A 4ª Vara Federal de Porto Alegre condenou o governo federal ao pagamento de indenização de R$ 79,2 mil por danos morais à viúva do ex-presidente da República João Goulart, o Jango, Maria Thereza Goulart, devido à perseguição política e ao exílio sofridos por ela e seus filhos durante o regime militar.
Segundo informações divulgadas na terça-feira (9) pela Justiça Federal gaúcha, a ex-primeira dama ingressou com a ação narrando que o marido tinha uma carreira bem-sucedida no ramo agropecuário e também na política, tendo sido deputado federal, ministro do Trabalho de Getúlio Vargas e vice‐presidente eleito nos governos de Juscelino Kubitschek e de Jânio Quadros. Contou que, em 1961, com a renúncia deste último, Jango assumiu a Presidência e foi deposto em 1964, após o golpe de Estado promovido pelas Forças Armadas.
A ex-primeira-dama pontuou que, naquela época, seus filhos tinham 6 e 8 anos e que, em 1º de abril de 1964, foram retirados às pressas da Granja do Torto e embarcados em um avião da Força Aérea Brasileira para Porto Alegre, com bagagem mínima, deixando a maioria de seus pertences para trás. Segundo ela, seu patrimônio, que incluía jóias e roupas de marca, não foi mais rastreado, tendo sido saqueado logo após a sua saída de Brasília. O rebanho de gado das suas fazendas também foi roubado, além de seus ativos pessoais.
A viúva ainda relatou que ela e seus familiares foram obrigados a sair do Brasil, indo buscar exílio no Uruguai, onde viveram até 1973, quando um golpe de Estado também foi instaurado no país. A família, então, foi para a Argentina, mas, em 1975, começaram as atividades da Operação Condor e, no ano seguinte, um novo golpe de Estado instaurou-se no país vizinho. Maria Thereza afirmou que as tensões aumentaram com a descoberta de um plano para sequestrar seus filhos. Assim, eles foram enviados para Londres, na Inglaterra, onde seu neto nasceu. Ela destacou o período de dificuldades, incertezas e saudades que se agravou com o falecimento de Jango.

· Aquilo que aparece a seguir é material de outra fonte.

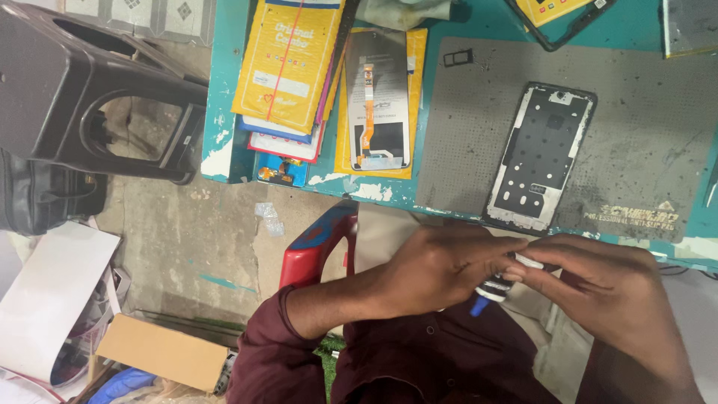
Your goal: The person applies adhesive from a small tube along the edges of a disassembled smartphone frame. They rotate the frame to reach different sides and then place a new screen assembly onto the frame.
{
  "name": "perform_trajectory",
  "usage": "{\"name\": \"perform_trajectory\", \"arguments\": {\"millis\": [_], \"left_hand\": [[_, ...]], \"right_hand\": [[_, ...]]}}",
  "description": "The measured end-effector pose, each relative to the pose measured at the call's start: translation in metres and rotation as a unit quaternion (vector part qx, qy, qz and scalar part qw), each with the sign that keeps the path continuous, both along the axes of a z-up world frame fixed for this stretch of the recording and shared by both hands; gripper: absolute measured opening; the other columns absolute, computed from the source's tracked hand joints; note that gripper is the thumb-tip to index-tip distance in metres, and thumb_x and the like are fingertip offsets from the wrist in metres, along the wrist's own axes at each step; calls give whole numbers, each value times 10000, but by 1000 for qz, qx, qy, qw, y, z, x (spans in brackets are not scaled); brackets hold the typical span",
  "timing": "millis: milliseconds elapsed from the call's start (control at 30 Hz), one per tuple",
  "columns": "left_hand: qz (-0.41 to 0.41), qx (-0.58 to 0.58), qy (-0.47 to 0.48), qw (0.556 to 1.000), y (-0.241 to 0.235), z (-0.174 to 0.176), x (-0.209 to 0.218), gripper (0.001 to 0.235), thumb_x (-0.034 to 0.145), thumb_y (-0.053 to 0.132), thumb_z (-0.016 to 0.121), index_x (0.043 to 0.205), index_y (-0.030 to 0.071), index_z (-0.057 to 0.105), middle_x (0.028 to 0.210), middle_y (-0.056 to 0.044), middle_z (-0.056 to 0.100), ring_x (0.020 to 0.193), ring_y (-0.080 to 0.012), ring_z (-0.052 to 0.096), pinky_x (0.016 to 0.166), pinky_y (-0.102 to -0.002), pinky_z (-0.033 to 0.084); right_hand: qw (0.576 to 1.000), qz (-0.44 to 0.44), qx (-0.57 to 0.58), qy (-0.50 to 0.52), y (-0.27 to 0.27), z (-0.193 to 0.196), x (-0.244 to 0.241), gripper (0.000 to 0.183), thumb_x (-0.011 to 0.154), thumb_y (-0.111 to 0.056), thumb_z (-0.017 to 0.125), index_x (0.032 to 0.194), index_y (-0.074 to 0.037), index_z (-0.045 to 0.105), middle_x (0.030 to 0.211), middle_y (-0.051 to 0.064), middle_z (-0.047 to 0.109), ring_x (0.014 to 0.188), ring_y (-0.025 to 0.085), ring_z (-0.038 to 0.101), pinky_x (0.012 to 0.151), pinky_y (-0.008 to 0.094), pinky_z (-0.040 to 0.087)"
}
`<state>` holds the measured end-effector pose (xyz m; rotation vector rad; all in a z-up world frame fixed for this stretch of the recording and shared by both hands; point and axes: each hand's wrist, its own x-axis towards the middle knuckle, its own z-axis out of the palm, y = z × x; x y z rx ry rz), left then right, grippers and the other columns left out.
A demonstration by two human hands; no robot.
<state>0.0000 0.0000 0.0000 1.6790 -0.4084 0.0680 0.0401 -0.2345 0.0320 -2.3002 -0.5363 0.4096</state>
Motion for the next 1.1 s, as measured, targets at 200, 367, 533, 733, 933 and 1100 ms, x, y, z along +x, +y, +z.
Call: {"name": "perform_trajectory", "arguments": {"millis": [200,367,533,733,933,1100], "left_hand": [[-4,1,-20,1000,-2,-2,3,227,1029,109,722,1242,37,690,997,-65,778,795,-165,779,709,-278,628],[-28,-37,72,996,3,-4,9,181,1035,125,710,1209,73,719,1019,-74,784,899,-169,799,758,-271,637],[-35,3,86,996,14,5,18,238,972,114,748,1201,58,714,1032,-120,773,892,-211,778,730,-318,600],[-36,17,42,998,18,4,18,315,937,-6,730,1241,77,717,1044,-92,759,911,-207,767,756,-316,605],[-60,-14,4,998,15,0,19,416,934,-121,670,1306,67,676,1187,-67,702,1045,-190,742,902,-263,654],[-76,-42,28,996,12,-3,21,379,981,-115,659,1303,83,689,1157,-48,700,1004,-141,735,872,-229,666]], "right_hand": [[996,26,48,74,14,7,11,149,783,-130,790,910,-54,792,737,13,790,482,14,649,344,203,385],[994,-24,105,30,18,-11,5,60,782,-71,813,827,-39,789,698,48,765,405,24,502,354,238,242],[987,-34,152,-40,24,-18,2,95,841,-54,835,880,-13,758,789,63,739,532,18,562,436,196,329],[992,-22,102,-68,29,-13,4,158,812,-98,868,865,-13,747,773,65,732,555,57,603,444,202,392],[997,-1,60,48,28,-5,10,156,797,-103,835,913,-22,769,786,36,762,646,86,698,507,209,509],[992,4,118,40,29,-8,8,150,848,-93,810,960,-15,747,823,44,744,699,81,710,572,209,535]]}}
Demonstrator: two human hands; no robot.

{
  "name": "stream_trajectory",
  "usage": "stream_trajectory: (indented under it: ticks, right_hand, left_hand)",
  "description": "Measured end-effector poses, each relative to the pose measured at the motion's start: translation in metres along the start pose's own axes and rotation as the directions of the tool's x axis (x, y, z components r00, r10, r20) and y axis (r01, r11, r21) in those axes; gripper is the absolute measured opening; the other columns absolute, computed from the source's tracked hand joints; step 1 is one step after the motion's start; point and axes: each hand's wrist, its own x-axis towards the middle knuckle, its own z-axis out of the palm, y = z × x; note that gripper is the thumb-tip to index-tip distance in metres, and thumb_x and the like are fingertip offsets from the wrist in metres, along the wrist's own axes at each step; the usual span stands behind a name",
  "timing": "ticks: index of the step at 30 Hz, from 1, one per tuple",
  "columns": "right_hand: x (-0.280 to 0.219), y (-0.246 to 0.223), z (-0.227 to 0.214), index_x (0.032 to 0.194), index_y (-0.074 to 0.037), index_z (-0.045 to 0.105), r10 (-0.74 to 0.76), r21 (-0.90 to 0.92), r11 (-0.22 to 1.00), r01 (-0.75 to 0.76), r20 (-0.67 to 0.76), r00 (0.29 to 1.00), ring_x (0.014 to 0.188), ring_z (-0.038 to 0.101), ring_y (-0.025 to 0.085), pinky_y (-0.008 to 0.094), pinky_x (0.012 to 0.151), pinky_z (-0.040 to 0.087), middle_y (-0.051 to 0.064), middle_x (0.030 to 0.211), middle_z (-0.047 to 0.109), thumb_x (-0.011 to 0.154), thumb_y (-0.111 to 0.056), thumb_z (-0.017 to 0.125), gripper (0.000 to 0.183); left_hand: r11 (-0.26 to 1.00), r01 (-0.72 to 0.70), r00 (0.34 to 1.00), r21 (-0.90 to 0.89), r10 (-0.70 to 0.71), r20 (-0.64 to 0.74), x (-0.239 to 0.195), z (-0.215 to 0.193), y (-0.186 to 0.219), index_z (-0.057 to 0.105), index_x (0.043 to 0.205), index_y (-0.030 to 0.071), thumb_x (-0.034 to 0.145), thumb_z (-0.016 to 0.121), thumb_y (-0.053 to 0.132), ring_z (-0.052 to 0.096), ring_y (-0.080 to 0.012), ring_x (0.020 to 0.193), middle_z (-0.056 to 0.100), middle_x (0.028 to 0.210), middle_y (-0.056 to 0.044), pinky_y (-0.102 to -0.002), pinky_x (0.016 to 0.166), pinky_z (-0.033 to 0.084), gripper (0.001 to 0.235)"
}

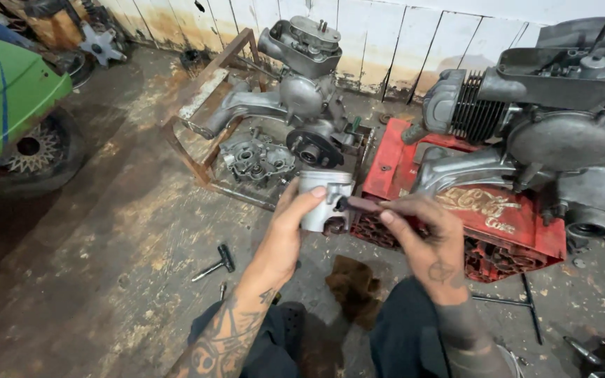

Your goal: Cleaning and inspecting a motorcycle engine piston using a small tool

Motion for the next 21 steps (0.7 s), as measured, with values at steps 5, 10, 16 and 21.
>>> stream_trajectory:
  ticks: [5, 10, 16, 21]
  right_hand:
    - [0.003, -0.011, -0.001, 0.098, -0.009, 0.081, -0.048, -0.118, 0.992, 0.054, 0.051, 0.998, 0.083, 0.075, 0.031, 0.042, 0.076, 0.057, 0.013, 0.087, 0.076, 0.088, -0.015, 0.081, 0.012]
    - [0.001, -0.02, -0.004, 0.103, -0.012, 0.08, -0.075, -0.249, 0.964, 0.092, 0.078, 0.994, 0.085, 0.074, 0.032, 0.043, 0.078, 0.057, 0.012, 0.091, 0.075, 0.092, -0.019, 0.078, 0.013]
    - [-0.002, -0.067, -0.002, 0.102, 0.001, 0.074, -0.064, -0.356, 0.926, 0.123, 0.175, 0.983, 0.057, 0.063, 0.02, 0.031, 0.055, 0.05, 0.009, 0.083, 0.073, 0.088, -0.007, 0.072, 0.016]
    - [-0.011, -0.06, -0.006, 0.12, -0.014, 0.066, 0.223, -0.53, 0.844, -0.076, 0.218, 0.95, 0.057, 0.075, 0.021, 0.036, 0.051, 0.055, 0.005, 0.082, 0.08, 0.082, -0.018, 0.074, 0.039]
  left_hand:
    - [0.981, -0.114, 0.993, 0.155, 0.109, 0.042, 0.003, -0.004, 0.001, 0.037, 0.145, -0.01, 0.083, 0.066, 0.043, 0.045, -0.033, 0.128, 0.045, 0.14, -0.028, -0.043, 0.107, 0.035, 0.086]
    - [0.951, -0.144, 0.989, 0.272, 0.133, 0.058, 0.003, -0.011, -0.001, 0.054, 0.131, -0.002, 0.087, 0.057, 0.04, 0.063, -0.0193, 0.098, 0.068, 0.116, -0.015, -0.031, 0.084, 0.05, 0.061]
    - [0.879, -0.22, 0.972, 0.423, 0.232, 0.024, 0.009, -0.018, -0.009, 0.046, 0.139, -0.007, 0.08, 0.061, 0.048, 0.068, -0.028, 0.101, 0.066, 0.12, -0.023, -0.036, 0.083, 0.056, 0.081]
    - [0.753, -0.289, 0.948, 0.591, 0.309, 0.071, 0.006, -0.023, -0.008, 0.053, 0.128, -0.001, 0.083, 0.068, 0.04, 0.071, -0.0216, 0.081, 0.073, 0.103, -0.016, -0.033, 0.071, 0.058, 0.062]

Em sua defesa, a União ressaltou que a autora não sofreu prisões, torturas ou agressões pelo Estado Brasileiro e que ela já afirmou, em outras ocasiões, que a vida no exterior era confortável até que se instalaram regimes ditatoriais naqueles países. Alegou ainda que a viúva, em entrevista para um telejornal, teria admitido que, mesmo no exílio, não havia sofrido grandes privações econômicas.
Direito de personalidade
Ao analisar o caso, o juiz federal substituto Bruno Risch Fagundes de Oliveira pontuou que o dano moral decorrente do exílio por motivação exclusivamente política envolve injusta privação dos direitos da cidadania. Ele afirmou que a suspensão dos direitos políticos do então presidente destituído “transcendeu os limites de sua própria esfera de direitos, impactando diretamente sua esposa e mãe de seus dois filhos”.
“O grupo familiar do ex-presidente, como um todo, teve de suportar os danos decorrentes de tal ato de exceção, que se iniciaram com a fuga do território nacional e tiveram desdobramentos ao longo de mais de uma década e meia de perseguição política, assim reconhecida no processo administrativo que tramitou na Comissão de Anistia do Ministério da Justiça”, afirmou o magistrado.
O juiz destacou que a “documentação pública que integra o Arquivo Nacional demonstra que, mesmo fora dos limites do território nacional, o Estado Brasileiro manteve, por meio de cooperação com outros países, controle e vigilância ostensiva sobre o ex-presidente João Goulart. No contexto fático ocorrido e historicamente reconhecido, tenho que o ilegítimo monitoramento do ex-presidente durante todo o exílio, por motivação exclusivamente política, inexoravelmente se estendeu à sua esposa, pois indissociável a vigilância da vida privada de um e de outro”.
O magistrado entendeu estar caracterizado o dano aos direitos da personalidade da autora da ação. Cabe recurso da decisão ao TRF4 (Tribunal Regional Federal da 4ª Região).